Figure A shows full- and part-time employment since the start of the most recent recession in March 2001. Full-time job creation and destruction is more stable over time than part-time employment. Following the economic peak in March 2001, full-time employment in the household survey fell until June 2002, and it took 40 months (July 2004) to regain its pre-recession level.1 Since the peak, full-time employment has grown by 2.4% or 2.6 million.
The trend in part-time work has been substantially different. After an initial decline, part-time employment increased by 5.4%, or 1.2 million, but after about two years it leveled out.
But how do these trends compare to other business cycles? Figures B and C compare the 51-month period following the peak (i.e., March 2001 to June 2005) to the same length periods following the 1990 and 1981 recessions.
In the recession which began in July 1981, the U.S. economy experienced a larger decline in full-time employment accompanied by a quicker recovery. By the 27-month point, full-time employment had recovered to its pre-recessionary level. However, the next recession in 1990 saw even slower growth, taking 34 months to regain pre-recession employment levels. Worse yet was the recovery after the 2001 recession, which took a full 40 months to recover the jobs lost since the last business cycle peak. Unfortunately, that sluggish growth is persisting far longer than it did in either of the previous two recessions. Fifty-one months after the last business cycle peak, full-time employment levels stood 7.1% (1980s), 4.2% (1990s), and 2.4% (2000s) higher than at the start of their respective recessions. If recent growth in full-time employment had matched the rate following the 1990 recession, we would have 2.1 million more people with full-time jobs today.
As for part-time work, those numbers rose steeply for about 14 months after the onset of the 1981 recession before flattening out. In the 1990s, there was a slow rise through the recession and recovery. And, in the most recent recession and recovery, there was an initial decline followed by a slow rise. Fifty-one months after the start of the recession, part-time employment was up 10.7% (1980s), 4.2% (1990s), and 5.4% (2000s) from pre-recession levels. If the current trend had followed the pattern of the 1990s recovery, there would be 280,000 fewer part-time jobs today.
Comparing just the 2001 and 1990 recessions, growth in full-time work was stronger in the previous recovery, whereas growth in part-time work was stronger in the most recent recovery. The large share of part-time jobs created in this recovery may be evidence of a "just-in-time" approach to hiring, employers' hesitancy to hire full-time workers with higher fixed benefit costs, and an overall weaker-than-usual demand for labor.

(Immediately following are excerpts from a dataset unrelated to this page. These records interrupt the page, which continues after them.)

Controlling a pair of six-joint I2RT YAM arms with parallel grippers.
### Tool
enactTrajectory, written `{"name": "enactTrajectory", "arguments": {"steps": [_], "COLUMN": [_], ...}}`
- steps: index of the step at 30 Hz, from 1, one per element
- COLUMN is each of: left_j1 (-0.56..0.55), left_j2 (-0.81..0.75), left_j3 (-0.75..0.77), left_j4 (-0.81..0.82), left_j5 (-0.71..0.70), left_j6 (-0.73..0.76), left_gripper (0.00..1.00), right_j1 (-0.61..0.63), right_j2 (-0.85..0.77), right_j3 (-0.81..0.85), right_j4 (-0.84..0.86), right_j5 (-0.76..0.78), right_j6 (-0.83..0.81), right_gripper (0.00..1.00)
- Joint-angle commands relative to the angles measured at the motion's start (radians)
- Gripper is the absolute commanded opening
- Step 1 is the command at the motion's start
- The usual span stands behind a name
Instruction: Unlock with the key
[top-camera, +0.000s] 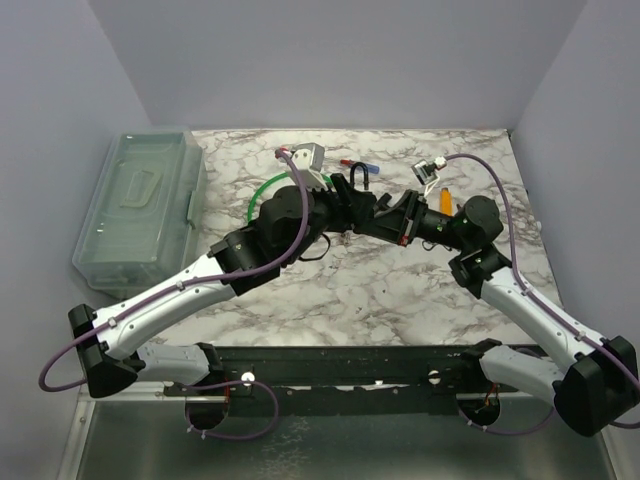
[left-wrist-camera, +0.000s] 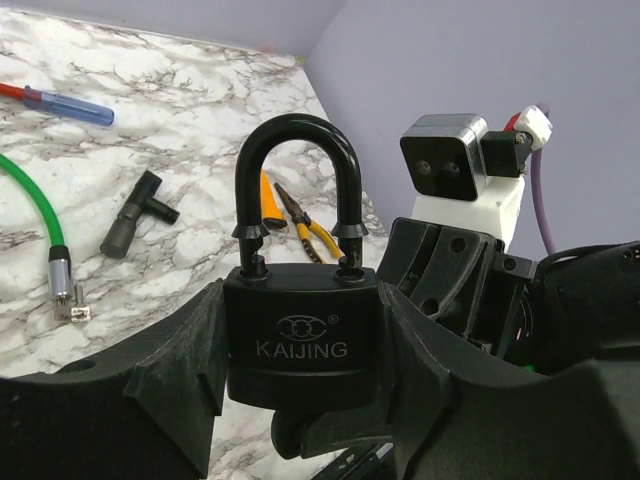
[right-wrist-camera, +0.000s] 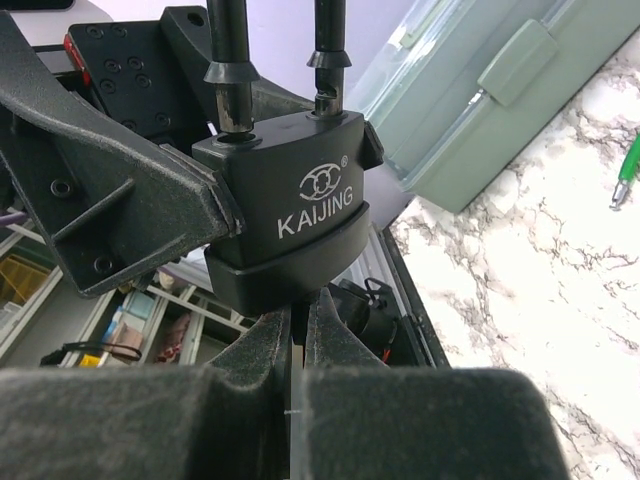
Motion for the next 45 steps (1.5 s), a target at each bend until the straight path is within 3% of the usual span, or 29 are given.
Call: {"name": "enactTrajectory", "arguments": {"steps": [1, 11, 23, 28, 34, 39, 45], "left_j1": [-0.154, -0.158, -0.152, -0.119, -0.099, -0.098, -0.098], "left_j2": [0.002, -0.019, 0.033, 0.066, 0.096, 0.104, 0.127], "left_j3": [-0.04, -0.067, -0.066, -0.052, -0.053, -0.064, -0.063], "left_j4": [-0.032, -0.039, -0.135, -0.167, -0.167, -0.174, -0.179], "left_j5": [0.396, 0.308, 0.051, 0.027, 0.03, -0.016, -0.068], "left_j6": [-0.044, -0.071, -0.18, -0.24, -0.291, -0.385, -0.453], "left_gripper": [0.0, 0.0, 0.0, 0.0, 0.0, 0.0, 0.0], "right_j1": [-0.023, -0.023, -0.023, -0.023, -0.023, -0.023, -0.021], "right_j2": [0.023, 0.067, -0.072, -0.155, -0.196, -0.232, -0.238], "right_j3": [0.049, 0.08, 0.053, 0.023, -0.01, -0.101, -0.177], "right_j4": [0.127, 0.128, -0.279, -0.365, -0.421, -0.301, -0.201], "right_j5": [0.207, 0.02, 0.053, 0.066, 0.146, 0.275, 0.409], "right_j6": [0.013, -0.054, -0.366, -0.441, -0.466, -0.346, -0.24], "right_gripper": [0.0, 0.02, 0.58, 0.71, 0.77, 0.77, 0.71]}}
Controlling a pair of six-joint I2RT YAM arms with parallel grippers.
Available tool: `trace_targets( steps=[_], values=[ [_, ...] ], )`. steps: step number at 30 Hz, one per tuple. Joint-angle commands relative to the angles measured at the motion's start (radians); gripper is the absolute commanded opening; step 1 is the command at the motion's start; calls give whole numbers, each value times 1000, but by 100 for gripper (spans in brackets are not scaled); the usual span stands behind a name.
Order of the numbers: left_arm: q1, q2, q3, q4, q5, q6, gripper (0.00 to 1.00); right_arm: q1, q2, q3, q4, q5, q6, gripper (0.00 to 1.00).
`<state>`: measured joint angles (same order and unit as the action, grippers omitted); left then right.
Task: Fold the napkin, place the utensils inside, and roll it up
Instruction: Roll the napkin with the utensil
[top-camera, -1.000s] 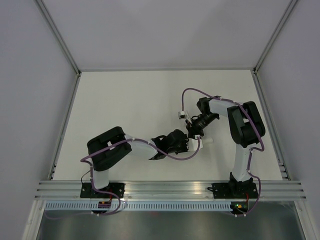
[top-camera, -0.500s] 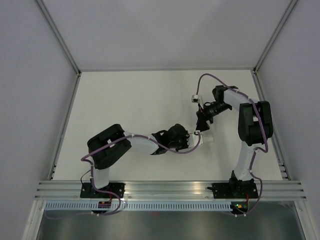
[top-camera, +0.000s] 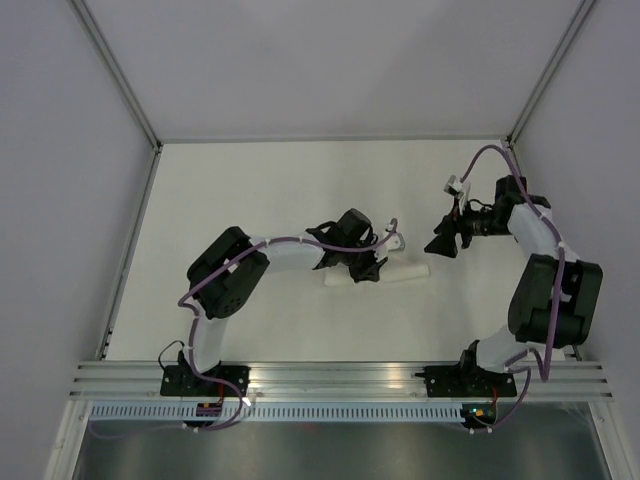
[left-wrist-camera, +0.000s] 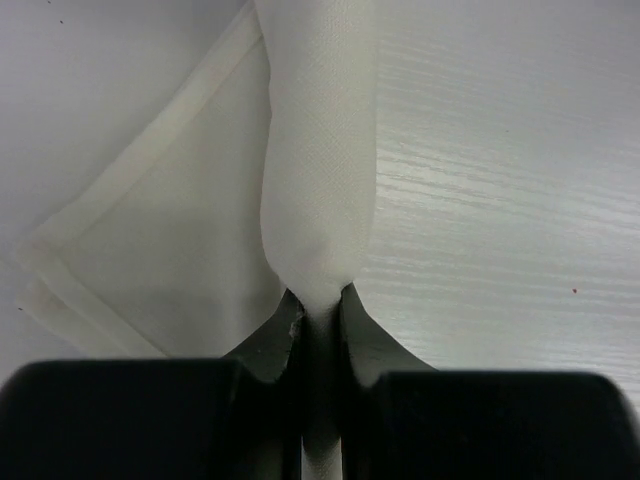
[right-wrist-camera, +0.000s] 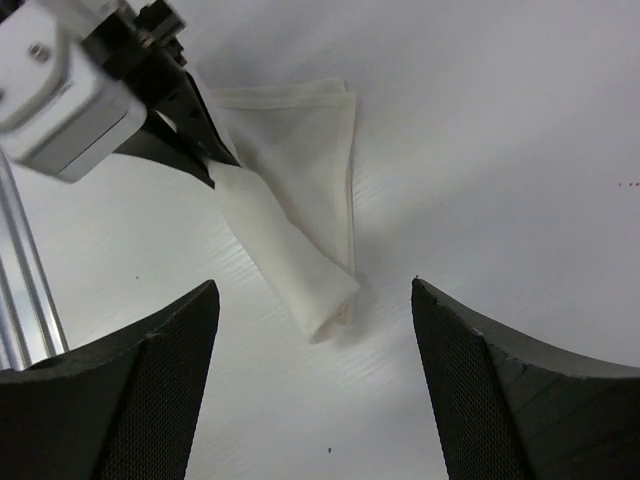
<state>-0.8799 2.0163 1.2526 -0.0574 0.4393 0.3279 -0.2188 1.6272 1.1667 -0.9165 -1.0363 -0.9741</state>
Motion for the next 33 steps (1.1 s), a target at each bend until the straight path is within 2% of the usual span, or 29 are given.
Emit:
trace_targets(
  steps=[1, 4, 9, 16, 26, 33],
  values=[
    [39, 104, 69, -269, 145, -75, 2, 28, -169, -174, 291, 63, 72, 83],
    [58, 186, 180, -378, 171, -98, 2, 123, -390, -417, 553, 235, 110, 83],
    [82, 249, 243, -449, 210, -144, 2, 324, -544, -611, 743, 418, 160, 85],
    [107, 320, 315, -530, 295, -171, 3, 557, -553, -706, 855, 610, 153, 83],
    [119, 372, 378, -599, 348, -170, 3, 786, -469, -811, 1071, 867, 106, 81],
    [130, 386, 392, -625, 397, -156, 5, 840, -376, -814, 1093, 926, 75, 67]
  ],
)
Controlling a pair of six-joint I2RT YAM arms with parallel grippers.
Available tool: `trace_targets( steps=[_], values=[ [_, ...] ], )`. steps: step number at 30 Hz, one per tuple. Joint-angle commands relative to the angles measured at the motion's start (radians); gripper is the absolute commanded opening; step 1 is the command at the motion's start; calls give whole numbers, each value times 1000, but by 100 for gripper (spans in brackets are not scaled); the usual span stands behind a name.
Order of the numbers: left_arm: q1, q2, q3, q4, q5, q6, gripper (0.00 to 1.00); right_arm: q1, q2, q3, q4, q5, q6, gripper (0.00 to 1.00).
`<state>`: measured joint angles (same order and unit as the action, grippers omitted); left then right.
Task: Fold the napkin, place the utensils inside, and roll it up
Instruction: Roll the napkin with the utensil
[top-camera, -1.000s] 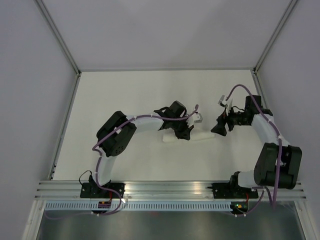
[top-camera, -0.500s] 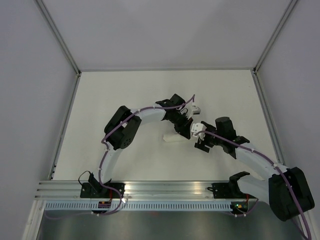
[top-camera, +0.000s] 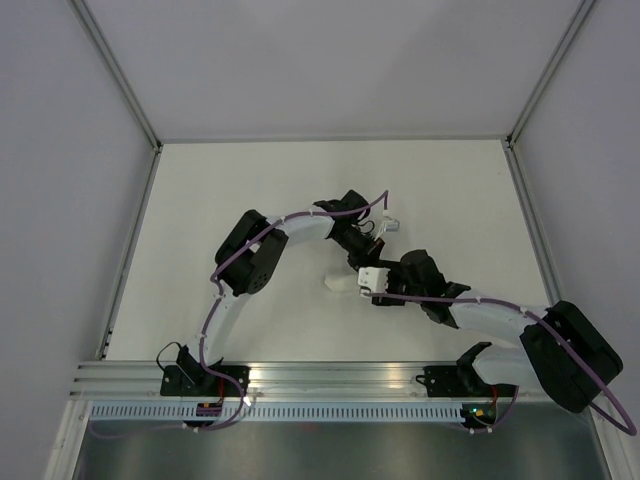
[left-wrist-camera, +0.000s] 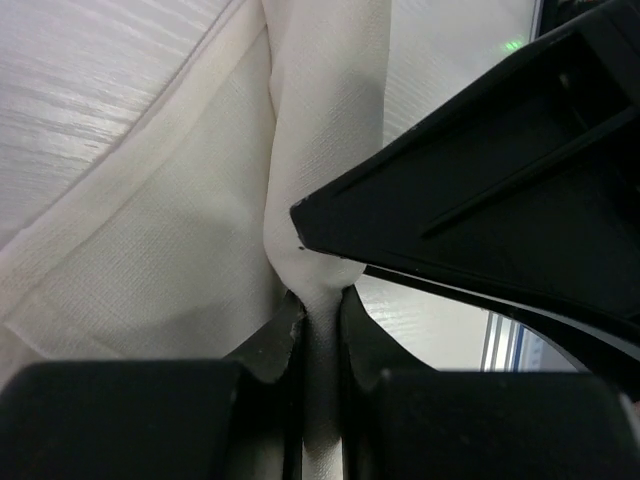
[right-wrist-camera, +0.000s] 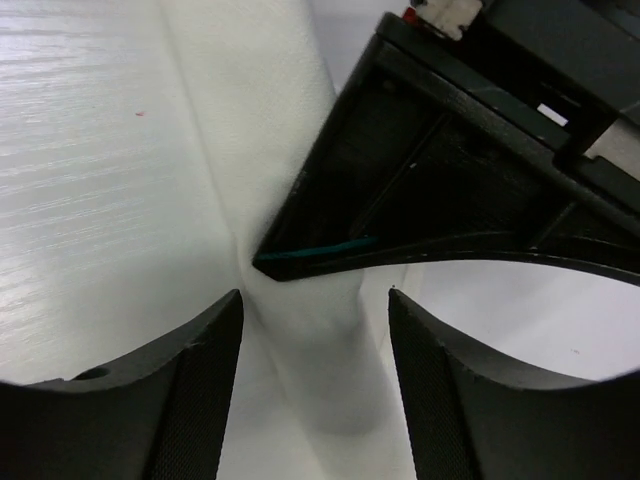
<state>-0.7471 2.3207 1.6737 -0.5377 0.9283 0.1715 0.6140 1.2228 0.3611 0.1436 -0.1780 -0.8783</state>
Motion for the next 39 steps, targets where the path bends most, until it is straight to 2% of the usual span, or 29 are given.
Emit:
trace_targets(
  steps=[1, 2, 4, 7, 11, 13, 15, 19, 23, 30, 33, 39],
  values=[
    [-3, 80, -28, -146, -86, 3, 7, 6, 38, -5, 22, 68, -22, 65],
    [-3, 77, -28, -148, -83, 6, 9, 6, 43, -4, 16, 66, -22, 62],
    [-1, 68, -23, -148, -83, 11, 24, 6, 52, 7, -15, 63, -24, 54],
    [2, 34, -19, -139, -77, 0, 38, 6, 67, 25, -73, 51, -27, 44],
    [12, -33, -28, -52, -98, -53, 42, 6, 83, 64, -141, 17, -25, 31],
    [32, -79, -37, -13, -101, -99, 54, 6, 93, 88, -206, -6, -22, 26],
    [44, -113, -45, 39, -100, -124, 54, 6, 104, 105, -240, -24, -21, 21],
    [80, -204, -98, 151, -143, -212, 54, 6, 116, 148, -335, -78, -17, 20],
    [117, -347, -186, 292, -252, -306, 54, -10, 147, 203, -429, -165, -21, 19],
    [158, -620, -535, 619, -573, -464, 53, -74, 283, 340, -613, -284, -73, 18],
    [157, -702, -699, 766, -664, -512, 52, -103, 349, 397, -676, -305, -99, 18],
    [103, -923, -993, 1011, -839, -494, 51, -148, 501, 536, -818, -359, -152, 18]
  ],
)
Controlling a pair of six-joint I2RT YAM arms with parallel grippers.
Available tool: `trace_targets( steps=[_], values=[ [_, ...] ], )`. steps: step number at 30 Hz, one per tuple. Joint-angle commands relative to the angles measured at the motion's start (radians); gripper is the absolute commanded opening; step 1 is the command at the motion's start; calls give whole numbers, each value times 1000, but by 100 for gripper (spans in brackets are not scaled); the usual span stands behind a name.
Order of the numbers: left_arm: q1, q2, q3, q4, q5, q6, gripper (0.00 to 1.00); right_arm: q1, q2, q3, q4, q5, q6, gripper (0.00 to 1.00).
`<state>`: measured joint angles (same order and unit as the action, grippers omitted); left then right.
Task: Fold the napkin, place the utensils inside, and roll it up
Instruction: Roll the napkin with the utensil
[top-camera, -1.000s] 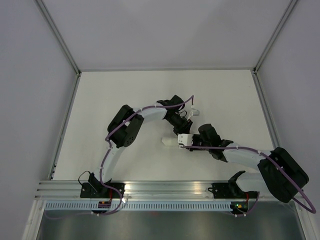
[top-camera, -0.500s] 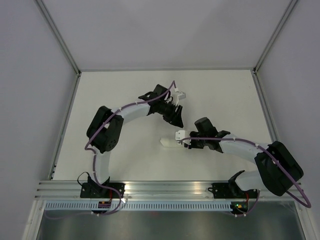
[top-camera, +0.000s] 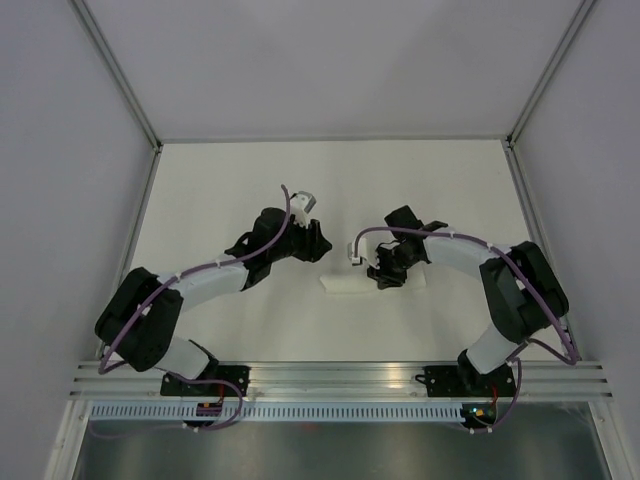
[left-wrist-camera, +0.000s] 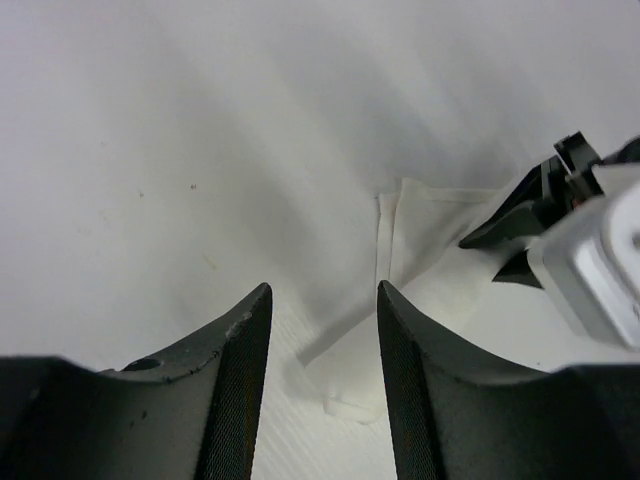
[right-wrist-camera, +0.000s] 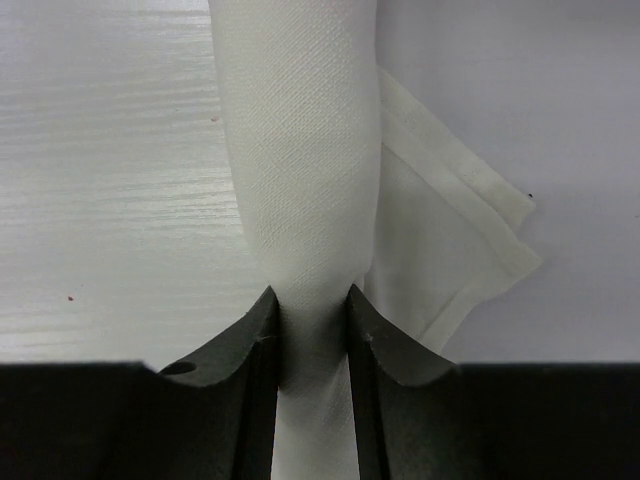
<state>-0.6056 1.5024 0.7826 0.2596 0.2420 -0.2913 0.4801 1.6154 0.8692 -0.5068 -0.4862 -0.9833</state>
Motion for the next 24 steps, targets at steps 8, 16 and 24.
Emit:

DATA NOTE: In this month's JobWatch we rely on the Current Population Survey (CPS), also known as the household survey. While the CPS enables accurate reporting on the unemployment rate, we note that it has limited reliability in total employment counts. Only the household survey, however, allows us to analyze the differential growth effects of the business cycle on full-time and part-time employment. We construct a three-month moving average to smooth month-to-month variation. Employed persons are classified in the CPS as full- or part-time workers based on their usual weekly hours at all jobs. Full-time workers are those who usually work 35 hours or more per week (at one or more jobs); part-time workers usually work less than 35 hours per week.
1. The author would like to remind readers that employment levels within the household survey should not be relied on for their month-to-month accuracy. The establishment survey is superior for those counts.